Down the street there's a truck. A ramp leads down from the back, and the inside is lined with empty shelves and boxes. I'm guessing we'll be loading what we find in there.
We stand in a line in front of the bus. The agent peers over us with small, brown eyes.
“You'll proceed through the town and collect anything that seems useful. You may go in twos or threes, but no groups larger than that. If you get too noisy or too spread out, the soldiers have orders to corral you back together and keep you under control.”
The soldier standing next to her flexes his hands, and I shudder. What means do they employ to keep us under control?

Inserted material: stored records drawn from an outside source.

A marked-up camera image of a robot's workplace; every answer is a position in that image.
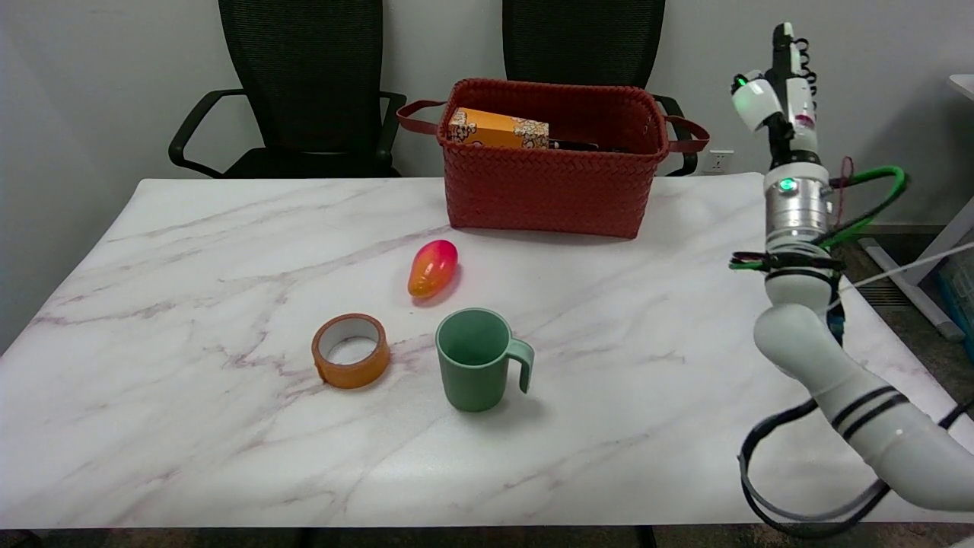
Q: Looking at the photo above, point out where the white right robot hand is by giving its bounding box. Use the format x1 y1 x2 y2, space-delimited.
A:
731 22 823 169

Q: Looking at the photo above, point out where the orange printed box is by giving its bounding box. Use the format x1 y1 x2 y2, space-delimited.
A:
447 107 550 150

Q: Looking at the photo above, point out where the red yellow toy mango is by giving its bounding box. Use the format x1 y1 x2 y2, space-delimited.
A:
407 239 460 300

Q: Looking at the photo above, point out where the green robot cable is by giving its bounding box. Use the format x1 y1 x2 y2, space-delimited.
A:
814 165 909 250

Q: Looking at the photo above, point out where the orange tape roll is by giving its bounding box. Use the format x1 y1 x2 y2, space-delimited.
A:
311 313 391 390

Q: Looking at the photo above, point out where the green plastic mug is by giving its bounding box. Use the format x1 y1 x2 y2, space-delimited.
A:
435 307 536 413

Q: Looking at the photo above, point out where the red woven basket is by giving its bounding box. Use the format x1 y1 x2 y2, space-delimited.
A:
396 78 711 240

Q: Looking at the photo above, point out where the thin white rod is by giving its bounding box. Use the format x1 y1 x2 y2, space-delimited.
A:
826 241 974 309

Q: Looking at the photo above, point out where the black mesh office chair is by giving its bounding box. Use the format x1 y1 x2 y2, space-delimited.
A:
501 0 699 177
168 0 408 180

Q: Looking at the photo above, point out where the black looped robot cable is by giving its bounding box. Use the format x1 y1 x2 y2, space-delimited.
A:
737 396 974 540

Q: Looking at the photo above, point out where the white table leg frame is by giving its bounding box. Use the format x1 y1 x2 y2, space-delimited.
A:
858 74 974 341

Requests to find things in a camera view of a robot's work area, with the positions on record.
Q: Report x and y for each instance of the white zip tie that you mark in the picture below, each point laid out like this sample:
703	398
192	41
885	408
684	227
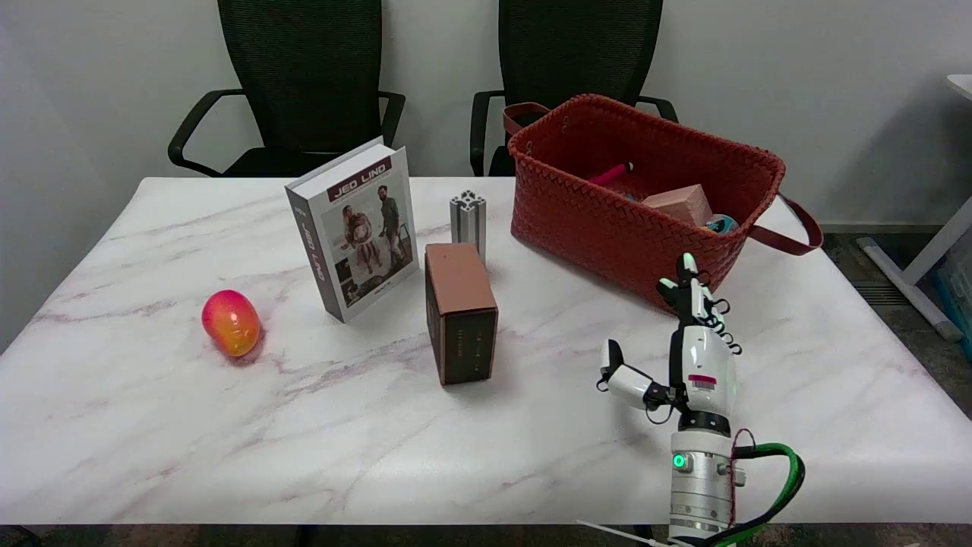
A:
623	533

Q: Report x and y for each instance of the red orange mango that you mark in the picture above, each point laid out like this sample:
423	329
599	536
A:
231	323

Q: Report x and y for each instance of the Jed Lind hardcover book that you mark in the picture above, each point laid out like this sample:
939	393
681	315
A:
357	228

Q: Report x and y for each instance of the silver aluminium extrusion piece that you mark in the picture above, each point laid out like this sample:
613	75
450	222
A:
468	220

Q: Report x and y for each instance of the black mesh office chair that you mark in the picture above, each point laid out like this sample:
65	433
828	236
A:
304	83
569	53

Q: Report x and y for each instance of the blue storage bin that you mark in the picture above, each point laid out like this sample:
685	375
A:
958	300

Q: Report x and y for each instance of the teal round item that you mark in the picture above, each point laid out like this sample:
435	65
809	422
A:
721	223

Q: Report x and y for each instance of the light brown block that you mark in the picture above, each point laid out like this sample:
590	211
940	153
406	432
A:
678	203

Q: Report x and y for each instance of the white desk frame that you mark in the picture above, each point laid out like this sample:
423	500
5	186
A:
923	262

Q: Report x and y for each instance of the red woven basket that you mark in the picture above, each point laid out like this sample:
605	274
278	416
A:
607	220

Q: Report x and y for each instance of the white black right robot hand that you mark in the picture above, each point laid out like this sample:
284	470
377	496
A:
706	365

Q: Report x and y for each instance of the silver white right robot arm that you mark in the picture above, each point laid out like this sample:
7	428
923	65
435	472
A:
700	486

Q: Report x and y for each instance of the brown paper box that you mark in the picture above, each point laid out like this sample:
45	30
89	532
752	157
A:
459	315

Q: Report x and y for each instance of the pink marker pen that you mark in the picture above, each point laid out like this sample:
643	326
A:
611	174

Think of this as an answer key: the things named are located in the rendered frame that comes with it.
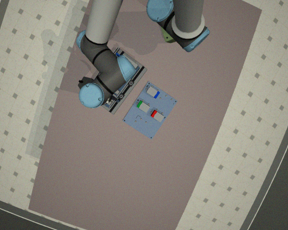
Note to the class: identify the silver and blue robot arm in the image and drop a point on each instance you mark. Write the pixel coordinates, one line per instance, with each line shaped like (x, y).
(181, 19)

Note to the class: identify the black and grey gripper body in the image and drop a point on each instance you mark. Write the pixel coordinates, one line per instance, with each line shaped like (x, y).
(86, 80)

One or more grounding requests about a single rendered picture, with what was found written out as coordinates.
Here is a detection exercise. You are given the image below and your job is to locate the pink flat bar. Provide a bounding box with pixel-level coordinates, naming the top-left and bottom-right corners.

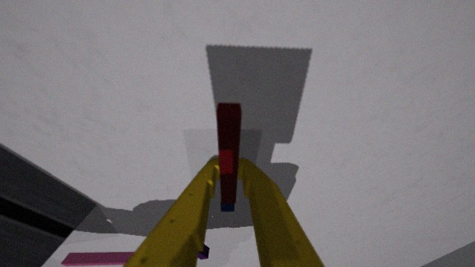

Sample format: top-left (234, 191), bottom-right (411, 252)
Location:
top-left (61, 252), bottom-right (134, 266)

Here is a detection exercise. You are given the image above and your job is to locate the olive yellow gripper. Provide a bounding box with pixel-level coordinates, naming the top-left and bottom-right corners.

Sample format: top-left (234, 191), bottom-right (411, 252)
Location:
top-left (123, 158), bottom-right (325, 267)

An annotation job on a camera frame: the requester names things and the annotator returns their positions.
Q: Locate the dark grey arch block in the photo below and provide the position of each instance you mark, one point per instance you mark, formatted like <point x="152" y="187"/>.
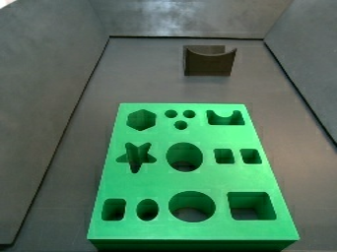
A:
<point x="207" y="60"/>

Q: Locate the green shape sorter board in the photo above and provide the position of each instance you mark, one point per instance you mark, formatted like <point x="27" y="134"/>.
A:
<point x="187" y="185"/>

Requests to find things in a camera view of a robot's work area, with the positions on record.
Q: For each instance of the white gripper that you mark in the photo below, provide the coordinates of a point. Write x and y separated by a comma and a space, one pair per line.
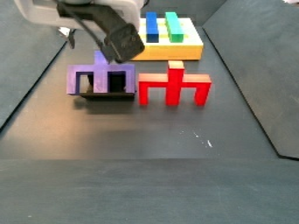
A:
41, 11

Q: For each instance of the purple three-legged block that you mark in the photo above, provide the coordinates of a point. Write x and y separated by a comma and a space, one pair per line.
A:
99, 70

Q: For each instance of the black angle fixture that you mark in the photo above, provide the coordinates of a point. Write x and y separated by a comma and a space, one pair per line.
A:
120, 86

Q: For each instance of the yellow slotted board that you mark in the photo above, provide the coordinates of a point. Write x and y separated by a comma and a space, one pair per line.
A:
164, 50

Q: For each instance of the blue long bar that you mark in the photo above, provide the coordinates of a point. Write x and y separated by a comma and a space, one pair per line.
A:
151, 28

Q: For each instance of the green long bar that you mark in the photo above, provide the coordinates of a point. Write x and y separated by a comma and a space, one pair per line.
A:
173, 27

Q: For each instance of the red three-legged block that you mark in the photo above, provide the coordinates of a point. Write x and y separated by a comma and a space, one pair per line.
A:
173, 81

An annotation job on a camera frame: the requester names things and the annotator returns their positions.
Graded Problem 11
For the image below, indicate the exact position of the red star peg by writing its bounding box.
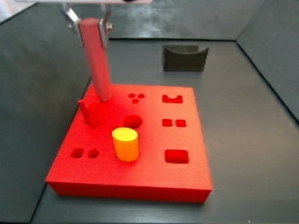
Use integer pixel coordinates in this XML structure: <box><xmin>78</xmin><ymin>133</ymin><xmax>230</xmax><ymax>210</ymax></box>
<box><xmin>79</xmin><ymin>94</ymin><xmax>105</xmax><ymax>129</ymax></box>

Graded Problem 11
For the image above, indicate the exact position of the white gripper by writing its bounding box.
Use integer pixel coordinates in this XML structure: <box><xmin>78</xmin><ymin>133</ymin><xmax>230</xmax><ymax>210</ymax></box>
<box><xmin>15</xmin><ymin>0</ymin><xmax>154</xmax><ymax>48</ymax></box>

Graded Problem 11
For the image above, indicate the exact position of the red hexagon rod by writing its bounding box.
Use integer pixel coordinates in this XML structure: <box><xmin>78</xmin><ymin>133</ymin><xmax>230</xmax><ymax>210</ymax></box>
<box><xmin>79</xmin><ymin>17</ymin><xmax>113</xmax><ymax>102</ymax></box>

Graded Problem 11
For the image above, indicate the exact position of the red foam peg board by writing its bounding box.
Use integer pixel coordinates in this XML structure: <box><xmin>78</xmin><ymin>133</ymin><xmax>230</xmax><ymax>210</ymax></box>
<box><xmin>47</xmin><ymin>84</ymin><xmax>213</xmax><ymax>203</ymax></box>

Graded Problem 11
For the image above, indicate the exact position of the black curved holder stand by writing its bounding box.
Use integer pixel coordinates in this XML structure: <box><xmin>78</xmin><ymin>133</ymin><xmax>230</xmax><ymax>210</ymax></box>
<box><xmin>163</xmin><ymin>45</ymin><xmax>210</xmax><ymax>72</ymax></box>

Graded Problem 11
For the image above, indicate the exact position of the yellow cylinder peg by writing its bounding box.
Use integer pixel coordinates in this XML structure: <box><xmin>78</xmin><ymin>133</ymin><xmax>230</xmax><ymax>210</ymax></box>
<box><xmin>113</xmin><ymin>127</ymin><xmax>139</xmax><ymax>162</ymax></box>

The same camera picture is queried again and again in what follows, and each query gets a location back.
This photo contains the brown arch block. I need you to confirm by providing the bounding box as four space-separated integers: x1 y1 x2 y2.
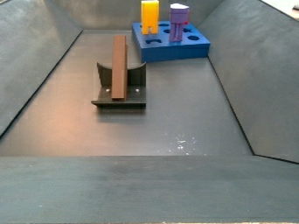
111 35 127 101

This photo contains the dark grey curved fixture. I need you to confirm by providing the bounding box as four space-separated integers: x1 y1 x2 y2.
91 63 146 108

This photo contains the blue shape sorter base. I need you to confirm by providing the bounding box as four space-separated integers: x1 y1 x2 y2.
132 21 211 62

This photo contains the yellow slotted block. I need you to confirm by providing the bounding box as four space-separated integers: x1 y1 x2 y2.
142 0 159 35

“If any of you try to run, you will be shot without warning,” she says while looking at a digital tablet. She doesn't even bother to look in our eyes. “You have four hours until it is time to load back on the bus.” Then she turns on her heel and walks away, typing into her tablet. She finds a front porch, brushes it
off with her hand, and sits down.
Madge leans in. “You, me, and Jane. Come on.”
We follow her. She has a knack for this, either that or she's done this plenty of times before because she leads us to a house, opens the door (it isn't locked), and parades us through. I'm kind of weirded out because it's someone's home; someone used to live here, and we're just going through it like we own the place.

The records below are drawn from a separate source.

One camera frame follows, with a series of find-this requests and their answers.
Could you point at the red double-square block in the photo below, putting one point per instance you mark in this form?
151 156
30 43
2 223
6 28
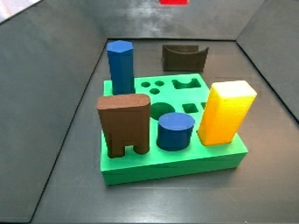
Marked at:
173 2

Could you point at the green foam shape board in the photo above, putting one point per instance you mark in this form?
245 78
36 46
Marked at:
176 152

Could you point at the brown arch block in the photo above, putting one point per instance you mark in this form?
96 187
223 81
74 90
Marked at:
124 118

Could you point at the blue short cylinder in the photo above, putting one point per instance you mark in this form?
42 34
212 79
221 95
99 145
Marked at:
173 131

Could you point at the black curved stand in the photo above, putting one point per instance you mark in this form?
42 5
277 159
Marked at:
184 58

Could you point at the yellow rectangular block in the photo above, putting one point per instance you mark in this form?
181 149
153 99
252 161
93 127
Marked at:
229 100

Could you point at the blue hexagonal prism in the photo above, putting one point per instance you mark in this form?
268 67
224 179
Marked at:
120 61

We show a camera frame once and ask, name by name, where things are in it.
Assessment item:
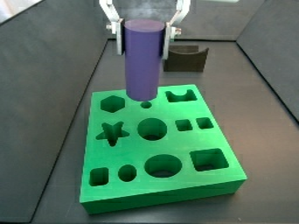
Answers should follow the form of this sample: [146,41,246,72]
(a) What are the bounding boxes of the green foam shape board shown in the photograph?
[78,85,246,214]

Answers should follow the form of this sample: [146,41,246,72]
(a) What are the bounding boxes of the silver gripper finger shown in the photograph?
[97,0,125,55]
[161,0,190,60]

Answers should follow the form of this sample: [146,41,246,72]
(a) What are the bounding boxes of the purple cylinder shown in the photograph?
[125,19,164,102]

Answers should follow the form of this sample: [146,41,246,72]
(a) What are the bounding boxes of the black cradle stand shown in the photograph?
[162,45,209,73]

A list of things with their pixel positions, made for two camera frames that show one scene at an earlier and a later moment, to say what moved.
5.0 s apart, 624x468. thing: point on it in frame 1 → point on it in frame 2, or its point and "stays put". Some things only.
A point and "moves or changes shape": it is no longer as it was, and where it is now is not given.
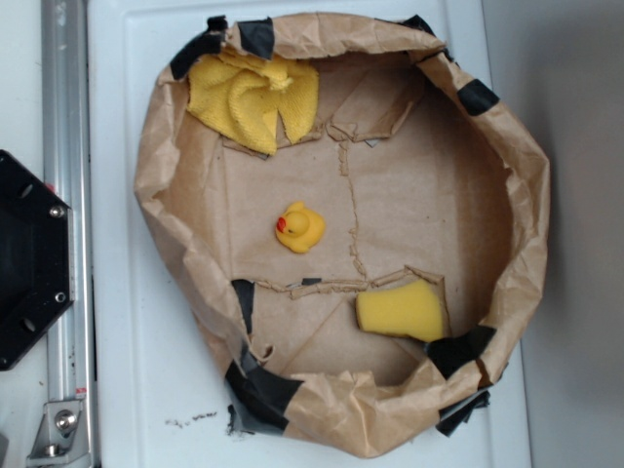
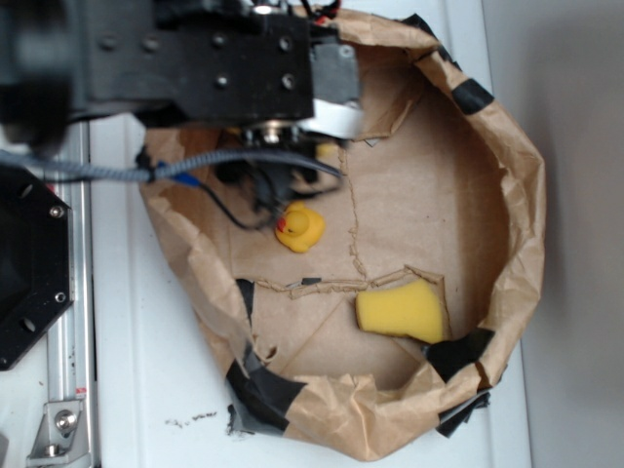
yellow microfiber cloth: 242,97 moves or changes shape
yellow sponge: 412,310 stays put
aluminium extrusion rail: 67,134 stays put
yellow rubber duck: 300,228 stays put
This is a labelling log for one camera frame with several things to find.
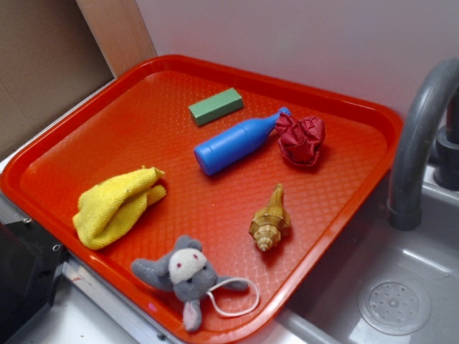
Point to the blue plastic bottle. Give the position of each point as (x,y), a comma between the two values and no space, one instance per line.
(235,143)

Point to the green rectangular block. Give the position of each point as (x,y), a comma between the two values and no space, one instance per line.
(216,106)

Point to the grey plush mouse toy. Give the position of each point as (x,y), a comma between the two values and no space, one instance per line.
(186,272)

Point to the red plastic tray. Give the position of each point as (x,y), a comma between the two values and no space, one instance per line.
(143,120)

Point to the tan spiral seashell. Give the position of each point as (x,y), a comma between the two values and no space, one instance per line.
(271,223)

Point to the dark faucet knob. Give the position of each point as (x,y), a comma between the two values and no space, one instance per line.
(446,174)

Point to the brown cardboard panel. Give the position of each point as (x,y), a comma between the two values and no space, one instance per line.
(50,62)

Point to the yellow folded cloth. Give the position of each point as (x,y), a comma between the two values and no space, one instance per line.
(109,210)

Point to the crumpled red paper ball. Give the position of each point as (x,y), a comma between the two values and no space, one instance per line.
(300,140)

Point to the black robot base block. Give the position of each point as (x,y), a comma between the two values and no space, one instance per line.
(31,265)

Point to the grey plastic sink basin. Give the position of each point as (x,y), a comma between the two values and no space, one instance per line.
(376,284)

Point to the grey curved faucet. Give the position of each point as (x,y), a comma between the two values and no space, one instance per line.
(426,116)

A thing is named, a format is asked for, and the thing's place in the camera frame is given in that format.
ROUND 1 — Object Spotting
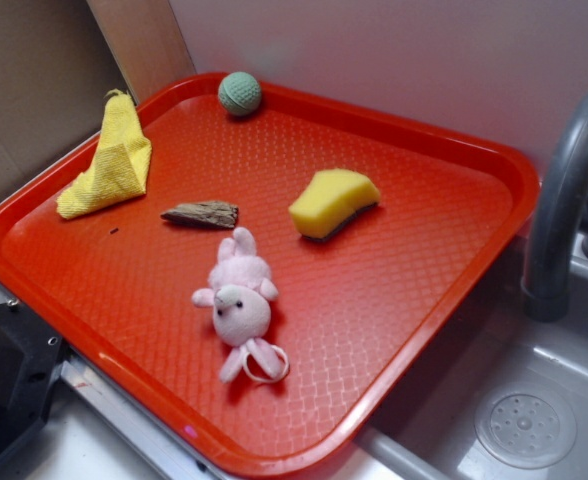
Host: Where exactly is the brown wood chip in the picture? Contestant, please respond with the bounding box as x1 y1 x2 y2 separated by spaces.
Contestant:
160 200 239 229

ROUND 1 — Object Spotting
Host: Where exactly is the red plastic tray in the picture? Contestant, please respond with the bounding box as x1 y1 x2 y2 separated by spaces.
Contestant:
0 74 539 478

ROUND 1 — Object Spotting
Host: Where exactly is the yellow sponge with dark base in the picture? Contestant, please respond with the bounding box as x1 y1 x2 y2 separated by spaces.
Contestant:
288 169 381 240

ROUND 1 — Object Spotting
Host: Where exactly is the pink plush bunny toy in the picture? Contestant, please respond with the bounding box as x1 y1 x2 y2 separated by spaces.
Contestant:
192 227 290 383

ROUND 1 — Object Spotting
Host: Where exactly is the green dimpled ball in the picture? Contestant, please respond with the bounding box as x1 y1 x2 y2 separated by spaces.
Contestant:
218 72 262 117

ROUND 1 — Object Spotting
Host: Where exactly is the yellow folded cloth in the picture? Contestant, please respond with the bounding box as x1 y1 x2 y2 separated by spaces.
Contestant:
56 89 152 220

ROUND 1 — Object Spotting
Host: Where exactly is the grey toy sink basin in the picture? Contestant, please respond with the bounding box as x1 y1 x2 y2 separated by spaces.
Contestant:
356 244 588 479

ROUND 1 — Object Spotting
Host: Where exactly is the grey sink faucet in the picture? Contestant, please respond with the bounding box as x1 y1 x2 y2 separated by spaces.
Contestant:
521 94 588 322

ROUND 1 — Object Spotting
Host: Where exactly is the brown cardboard panel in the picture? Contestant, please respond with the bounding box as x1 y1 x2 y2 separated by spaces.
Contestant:
0 1 195 202

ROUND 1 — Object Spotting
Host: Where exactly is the black metal bracket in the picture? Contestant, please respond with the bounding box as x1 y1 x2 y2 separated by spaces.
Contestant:
0 304 66 465

“Blinds are good. The agents think they're useful, the strings and slats and stuff. Let's start on those.”
We were given screwdrivers. They're short, squatty things with barely enough handle to grip; the agents probably thought longer, more useful ones would be too weapon-like. It takes us a while to simply unscrew the blinds with the ridiculous tools, but we work our way through the house, making match-stick piles of blinds.

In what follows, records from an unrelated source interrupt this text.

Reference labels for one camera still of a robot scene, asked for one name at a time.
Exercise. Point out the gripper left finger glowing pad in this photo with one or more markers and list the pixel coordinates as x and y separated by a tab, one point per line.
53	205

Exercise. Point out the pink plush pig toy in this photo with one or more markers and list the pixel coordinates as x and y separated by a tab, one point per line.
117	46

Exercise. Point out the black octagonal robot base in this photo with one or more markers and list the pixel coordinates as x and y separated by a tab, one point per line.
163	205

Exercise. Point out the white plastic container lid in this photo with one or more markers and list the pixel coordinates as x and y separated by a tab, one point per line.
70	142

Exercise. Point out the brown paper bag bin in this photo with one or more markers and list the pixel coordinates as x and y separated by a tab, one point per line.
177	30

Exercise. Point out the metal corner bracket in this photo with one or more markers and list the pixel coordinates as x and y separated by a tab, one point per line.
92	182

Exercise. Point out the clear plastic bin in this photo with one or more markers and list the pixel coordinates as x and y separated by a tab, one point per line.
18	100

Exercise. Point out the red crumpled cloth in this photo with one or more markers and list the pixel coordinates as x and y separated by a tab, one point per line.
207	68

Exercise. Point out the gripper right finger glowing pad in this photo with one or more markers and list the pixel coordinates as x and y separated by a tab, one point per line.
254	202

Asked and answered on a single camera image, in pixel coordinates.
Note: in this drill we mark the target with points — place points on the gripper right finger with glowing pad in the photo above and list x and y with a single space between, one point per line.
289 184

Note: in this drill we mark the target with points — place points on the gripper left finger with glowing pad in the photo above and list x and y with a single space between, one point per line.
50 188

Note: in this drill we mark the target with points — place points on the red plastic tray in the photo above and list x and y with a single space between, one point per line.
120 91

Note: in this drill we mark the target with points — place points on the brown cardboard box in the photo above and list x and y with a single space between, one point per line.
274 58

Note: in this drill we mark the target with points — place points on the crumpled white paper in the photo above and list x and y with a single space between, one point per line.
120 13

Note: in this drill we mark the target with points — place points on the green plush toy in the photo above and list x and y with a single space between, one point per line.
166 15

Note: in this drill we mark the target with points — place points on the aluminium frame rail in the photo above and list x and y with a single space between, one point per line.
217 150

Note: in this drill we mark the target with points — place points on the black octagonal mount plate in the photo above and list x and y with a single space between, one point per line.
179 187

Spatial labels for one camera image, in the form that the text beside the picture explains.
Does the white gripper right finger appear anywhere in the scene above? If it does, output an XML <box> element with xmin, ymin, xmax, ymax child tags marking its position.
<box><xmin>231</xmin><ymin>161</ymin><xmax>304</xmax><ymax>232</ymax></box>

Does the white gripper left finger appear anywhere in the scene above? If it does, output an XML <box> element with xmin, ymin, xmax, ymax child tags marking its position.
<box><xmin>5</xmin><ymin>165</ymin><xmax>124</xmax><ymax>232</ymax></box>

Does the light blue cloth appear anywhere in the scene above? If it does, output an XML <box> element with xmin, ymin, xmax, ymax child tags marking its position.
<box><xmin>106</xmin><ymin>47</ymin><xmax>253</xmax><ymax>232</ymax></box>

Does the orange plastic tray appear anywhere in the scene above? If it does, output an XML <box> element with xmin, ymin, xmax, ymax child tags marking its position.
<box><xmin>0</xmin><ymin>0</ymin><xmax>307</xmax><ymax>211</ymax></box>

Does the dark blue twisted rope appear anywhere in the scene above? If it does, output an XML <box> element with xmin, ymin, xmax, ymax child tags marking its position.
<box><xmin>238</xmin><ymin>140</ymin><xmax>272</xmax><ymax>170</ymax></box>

I watch Jane and even with the stubby screwdriver, her slender fingers move deftly, and she takes down blinds faster than even Madge. It's like with the corn-shucking in the cannery. Her hands fly over the task. While she's working, she almost looks confident. Well, as confident as Jane can look. She sees me watching her, and I expect her head to bob down, but it doesn't. She studies me appraisingly. I want to look away, return her privacy, but I don't. I look her straight in the eye and offer her a smile.
For just a second the right corner of her mouth twitches like it might just turn up. But then she turns back to the blinds she was working on.
“Life must have been pretty good before the war,” Madge says, carrying an armful of blinds down the stairs and adding it to our pile. “Look at this place. Blinds to keep out prying eyes, a comfy sofa to sit on, plenty of food in the cupboard. Yeah, most of the cans have exploded, but can you imagine just walking into a kitchen and having all the shelves stocked?”
I'm suddenly very busy with a stubborn screw. This does seem like a decent place; the town could have been idyllic. But still there were people who left and built colonies on the bottom of the ocean—the very colonies I was born into. No wonder so many people on the Burn hate the idea of colonists. Sure they don't know for sure if the colonies even exist, but just the idea of anyone turning tail and running for cover while everyone else gets blown up raises my hackles.